- _WHAT THE EXERCISE ASKS_: Copy only this range: the line with "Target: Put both" through the final line of the material, inclusive at both ends.

[RECORDED DATA Boundary: Start]

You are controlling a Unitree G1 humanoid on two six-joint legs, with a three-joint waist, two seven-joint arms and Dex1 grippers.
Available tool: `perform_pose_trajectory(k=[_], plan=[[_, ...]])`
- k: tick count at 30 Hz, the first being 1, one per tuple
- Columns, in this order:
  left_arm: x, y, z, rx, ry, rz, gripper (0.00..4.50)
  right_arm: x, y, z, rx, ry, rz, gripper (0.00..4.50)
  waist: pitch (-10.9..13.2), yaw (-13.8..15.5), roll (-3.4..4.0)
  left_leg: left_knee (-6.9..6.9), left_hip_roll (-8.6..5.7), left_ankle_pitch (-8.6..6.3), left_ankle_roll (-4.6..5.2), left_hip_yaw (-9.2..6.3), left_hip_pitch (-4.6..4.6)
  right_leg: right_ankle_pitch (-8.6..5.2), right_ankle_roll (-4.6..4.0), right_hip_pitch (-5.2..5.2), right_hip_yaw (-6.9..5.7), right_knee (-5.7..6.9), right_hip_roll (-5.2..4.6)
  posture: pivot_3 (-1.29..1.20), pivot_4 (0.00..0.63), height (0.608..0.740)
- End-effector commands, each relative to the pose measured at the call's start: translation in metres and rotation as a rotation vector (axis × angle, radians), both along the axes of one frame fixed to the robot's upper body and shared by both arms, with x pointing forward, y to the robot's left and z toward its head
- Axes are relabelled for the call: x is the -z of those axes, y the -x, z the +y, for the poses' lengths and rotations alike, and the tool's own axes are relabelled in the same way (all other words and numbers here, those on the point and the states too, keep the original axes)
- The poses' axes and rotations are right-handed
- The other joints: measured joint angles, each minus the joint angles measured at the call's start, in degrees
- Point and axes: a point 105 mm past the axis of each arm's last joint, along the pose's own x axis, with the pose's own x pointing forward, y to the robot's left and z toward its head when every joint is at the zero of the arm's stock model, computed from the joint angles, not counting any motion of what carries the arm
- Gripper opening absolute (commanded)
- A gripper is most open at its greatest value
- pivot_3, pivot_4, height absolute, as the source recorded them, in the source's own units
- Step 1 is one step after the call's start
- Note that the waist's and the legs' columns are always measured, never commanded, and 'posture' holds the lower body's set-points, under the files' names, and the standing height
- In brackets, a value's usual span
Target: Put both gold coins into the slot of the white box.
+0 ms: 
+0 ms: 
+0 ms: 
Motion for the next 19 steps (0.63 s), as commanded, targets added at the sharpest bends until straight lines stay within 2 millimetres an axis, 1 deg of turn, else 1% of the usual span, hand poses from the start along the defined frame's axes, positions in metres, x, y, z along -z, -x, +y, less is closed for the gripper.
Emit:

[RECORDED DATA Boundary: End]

- _RESULT OF THIS TASK_:
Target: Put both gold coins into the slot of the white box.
+0 ms: 
+0 ms: 
+0 ms: 
Motion for the next 19 steps (0.63 s), as commanded, targets added at the sharpest bends until straight lines stay within 2 millimetres an axis, 1 deg of turn, else 1% of the usual span, hand poses from the start along the defined frame's axes, positions in metres, x, y, z along -z, -x, +y, less is closed for the gripper.
Emit:

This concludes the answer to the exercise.